The red, velvet strapless dress clings to my body in all the right places.

I look at myself in the mirror and can’t believe what a different person I am.

The old me wouldn’t look twice at this dress. The new me wants to be sexy.

The old me wouldn’t be craving a man…heck, she wouldn’t have known how to crave a man. But the new me has been introduced to the ways of the world—of sex and of love. My eyes have been opened.

I see what all the fuss is about. And the wetness happening between my legs is evidence of how much I do want Finn.

He’s the only one of the three guys to have contacted me, and that makes me feel good.

I’m surprised at his request to take me to the opera, but I’m not going to complain. That doesn’t mean, however, that my nerves aren’t in overdrive.

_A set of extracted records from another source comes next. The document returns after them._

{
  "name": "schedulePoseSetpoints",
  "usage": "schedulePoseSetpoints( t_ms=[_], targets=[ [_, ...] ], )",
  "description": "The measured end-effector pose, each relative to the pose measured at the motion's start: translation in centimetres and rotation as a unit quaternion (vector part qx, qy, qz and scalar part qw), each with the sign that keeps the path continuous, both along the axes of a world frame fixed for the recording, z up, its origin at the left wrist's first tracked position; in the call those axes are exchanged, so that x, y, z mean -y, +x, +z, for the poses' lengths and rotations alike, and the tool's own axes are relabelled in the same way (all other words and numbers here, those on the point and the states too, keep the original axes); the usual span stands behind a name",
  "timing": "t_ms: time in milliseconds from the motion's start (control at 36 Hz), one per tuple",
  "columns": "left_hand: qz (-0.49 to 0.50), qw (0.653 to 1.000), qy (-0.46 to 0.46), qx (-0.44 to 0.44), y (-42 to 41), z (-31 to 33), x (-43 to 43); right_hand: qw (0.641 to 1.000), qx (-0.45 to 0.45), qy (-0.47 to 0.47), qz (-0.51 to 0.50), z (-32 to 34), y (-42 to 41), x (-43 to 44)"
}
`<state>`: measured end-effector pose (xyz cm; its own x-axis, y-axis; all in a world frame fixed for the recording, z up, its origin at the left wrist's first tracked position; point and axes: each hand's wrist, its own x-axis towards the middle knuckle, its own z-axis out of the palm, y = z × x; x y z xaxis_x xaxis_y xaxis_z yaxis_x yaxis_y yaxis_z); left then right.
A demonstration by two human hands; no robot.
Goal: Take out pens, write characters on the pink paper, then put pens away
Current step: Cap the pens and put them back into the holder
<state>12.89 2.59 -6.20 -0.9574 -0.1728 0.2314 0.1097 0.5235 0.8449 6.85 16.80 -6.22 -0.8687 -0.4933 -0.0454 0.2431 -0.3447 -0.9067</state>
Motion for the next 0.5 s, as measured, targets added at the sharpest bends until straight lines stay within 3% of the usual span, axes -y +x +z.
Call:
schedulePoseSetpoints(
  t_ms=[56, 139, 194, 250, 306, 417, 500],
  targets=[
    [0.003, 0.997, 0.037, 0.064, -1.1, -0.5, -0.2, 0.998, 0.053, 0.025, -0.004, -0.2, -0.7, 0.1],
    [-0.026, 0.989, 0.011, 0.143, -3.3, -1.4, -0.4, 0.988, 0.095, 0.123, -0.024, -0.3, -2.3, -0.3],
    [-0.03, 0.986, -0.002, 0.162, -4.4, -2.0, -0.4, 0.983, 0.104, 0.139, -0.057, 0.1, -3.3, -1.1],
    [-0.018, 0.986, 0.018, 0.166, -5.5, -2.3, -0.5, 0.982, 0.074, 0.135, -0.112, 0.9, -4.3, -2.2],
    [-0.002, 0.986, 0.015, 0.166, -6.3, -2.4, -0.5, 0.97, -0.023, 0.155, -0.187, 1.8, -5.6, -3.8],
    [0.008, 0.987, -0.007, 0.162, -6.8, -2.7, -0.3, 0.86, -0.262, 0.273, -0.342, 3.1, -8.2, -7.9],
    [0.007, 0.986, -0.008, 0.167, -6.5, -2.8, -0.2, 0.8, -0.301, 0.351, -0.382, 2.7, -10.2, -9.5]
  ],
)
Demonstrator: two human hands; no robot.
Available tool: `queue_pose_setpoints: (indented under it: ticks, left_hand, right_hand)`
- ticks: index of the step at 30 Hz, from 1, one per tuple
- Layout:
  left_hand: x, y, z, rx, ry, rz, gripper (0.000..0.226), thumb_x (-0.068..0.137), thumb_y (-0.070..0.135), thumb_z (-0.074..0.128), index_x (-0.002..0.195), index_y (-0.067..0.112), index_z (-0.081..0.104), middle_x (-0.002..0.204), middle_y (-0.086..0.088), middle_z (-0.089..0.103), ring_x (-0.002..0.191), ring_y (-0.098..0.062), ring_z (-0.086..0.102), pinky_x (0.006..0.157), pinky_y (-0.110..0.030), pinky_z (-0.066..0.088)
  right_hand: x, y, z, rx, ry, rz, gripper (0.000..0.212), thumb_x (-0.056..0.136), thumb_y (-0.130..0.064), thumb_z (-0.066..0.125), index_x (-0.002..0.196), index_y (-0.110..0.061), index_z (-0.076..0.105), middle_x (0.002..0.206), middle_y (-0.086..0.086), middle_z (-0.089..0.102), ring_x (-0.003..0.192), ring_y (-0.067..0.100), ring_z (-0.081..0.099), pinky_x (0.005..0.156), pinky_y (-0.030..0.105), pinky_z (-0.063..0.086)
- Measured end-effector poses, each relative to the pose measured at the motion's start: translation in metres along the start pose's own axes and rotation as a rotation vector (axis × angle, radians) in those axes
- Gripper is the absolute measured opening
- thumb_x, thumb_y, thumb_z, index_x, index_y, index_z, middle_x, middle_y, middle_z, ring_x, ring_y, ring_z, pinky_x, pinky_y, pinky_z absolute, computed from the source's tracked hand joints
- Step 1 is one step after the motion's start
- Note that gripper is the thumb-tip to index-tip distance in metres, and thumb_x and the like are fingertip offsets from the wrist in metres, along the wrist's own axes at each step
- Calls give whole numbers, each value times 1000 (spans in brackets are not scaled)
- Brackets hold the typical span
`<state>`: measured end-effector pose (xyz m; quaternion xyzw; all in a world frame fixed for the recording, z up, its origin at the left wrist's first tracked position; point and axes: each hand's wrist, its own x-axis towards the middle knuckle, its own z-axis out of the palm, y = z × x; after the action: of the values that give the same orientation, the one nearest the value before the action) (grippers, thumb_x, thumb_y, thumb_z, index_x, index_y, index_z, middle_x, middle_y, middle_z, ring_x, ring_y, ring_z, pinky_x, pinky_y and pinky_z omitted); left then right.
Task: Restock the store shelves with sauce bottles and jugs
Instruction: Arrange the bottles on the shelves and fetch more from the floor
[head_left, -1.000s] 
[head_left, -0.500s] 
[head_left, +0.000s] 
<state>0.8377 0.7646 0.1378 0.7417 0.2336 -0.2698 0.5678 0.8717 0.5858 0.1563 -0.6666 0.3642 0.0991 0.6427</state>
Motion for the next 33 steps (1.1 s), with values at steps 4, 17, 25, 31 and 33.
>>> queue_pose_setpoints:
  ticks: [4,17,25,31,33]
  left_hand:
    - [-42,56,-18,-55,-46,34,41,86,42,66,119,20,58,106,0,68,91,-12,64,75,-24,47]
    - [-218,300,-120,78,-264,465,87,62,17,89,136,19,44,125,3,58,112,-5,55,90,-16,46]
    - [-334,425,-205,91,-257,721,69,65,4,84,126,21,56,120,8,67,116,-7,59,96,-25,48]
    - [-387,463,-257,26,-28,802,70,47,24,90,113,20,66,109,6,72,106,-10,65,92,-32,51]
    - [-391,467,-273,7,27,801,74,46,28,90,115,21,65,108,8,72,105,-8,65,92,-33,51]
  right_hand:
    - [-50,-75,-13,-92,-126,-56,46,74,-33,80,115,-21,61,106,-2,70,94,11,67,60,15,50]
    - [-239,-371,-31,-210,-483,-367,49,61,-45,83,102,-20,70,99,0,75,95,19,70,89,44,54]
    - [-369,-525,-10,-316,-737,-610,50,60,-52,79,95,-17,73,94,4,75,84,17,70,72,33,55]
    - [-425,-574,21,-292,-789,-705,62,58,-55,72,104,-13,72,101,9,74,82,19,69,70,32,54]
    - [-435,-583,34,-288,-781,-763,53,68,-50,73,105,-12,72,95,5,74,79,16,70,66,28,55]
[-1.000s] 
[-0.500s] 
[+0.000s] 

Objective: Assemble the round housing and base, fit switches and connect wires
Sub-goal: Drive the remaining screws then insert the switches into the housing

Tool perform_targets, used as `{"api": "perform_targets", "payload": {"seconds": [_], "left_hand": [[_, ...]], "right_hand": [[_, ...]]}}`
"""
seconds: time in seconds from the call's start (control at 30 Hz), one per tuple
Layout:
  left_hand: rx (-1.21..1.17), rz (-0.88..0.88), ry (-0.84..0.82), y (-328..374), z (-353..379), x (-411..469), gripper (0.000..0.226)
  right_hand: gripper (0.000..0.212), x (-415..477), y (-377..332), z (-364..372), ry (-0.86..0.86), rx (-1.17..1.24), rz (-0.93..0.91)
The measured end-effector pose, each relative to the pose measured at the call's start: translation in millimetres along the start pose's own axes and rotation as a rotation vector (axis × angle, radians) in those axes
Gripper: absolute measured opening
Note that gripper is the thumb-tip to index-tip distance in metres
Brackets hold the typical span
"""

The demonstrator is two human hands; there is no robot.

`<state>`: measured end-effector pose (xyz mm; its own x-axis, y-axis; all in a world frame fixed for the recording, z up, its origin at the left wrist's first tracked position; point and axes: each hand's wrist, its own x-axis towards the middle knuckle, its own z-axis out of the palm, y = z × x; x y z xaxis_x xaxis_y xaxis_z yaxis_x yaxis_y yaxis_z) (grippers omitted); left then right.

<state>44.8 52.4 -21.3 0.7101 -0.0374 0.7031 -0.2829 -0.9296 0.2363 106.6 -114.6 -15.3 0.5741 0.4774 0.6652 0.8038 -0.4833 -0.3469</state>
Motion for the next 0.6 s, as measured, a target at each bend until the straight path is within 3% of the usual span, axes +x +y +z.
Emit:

I’m surprised that Finn called, and also I’m increasingly nervous to see him. I’m no longer a virgin. He and his brothers took care of that. And yet I think about the night that we shared together all the time.

My heart begins to race, and my pulse quickens every time I think about those lips and what it felt like to have all those hands on my body and, most importantly, the feeling of their 12-inch cocks sliding in and out of me.

I thought I’d never see the guys again—and then Finn surprised me, and now here I am, shopping for an opera dress.

The salesperson says, “That looks gorgeous on you. Absolutely stunning. You’d be mad not to get it.”

“You think?” I say, turning around in the mirror.

“Definitely.”

I know she’s trying to get me to buy the dress, but I also know that this is the winner, the perfect dress to capture Finn’s interest.

“Okay, I’ll take it. Thanks for your help,” I say to her.

Finn. He told me to get a dress, and I did. Sometimes, I think I’d do whatever he asked. I feel this incessant need to satisfy him, to be his.

Once I change back to my clothes, the salesperson takes my gown and wraps it up. Another purchase, another day. Having money makes everything better, even if I had to sell my body to get here.

I’m just lucky that my guys turned out to be so great. And now it looks like things with Finn might continue into something more.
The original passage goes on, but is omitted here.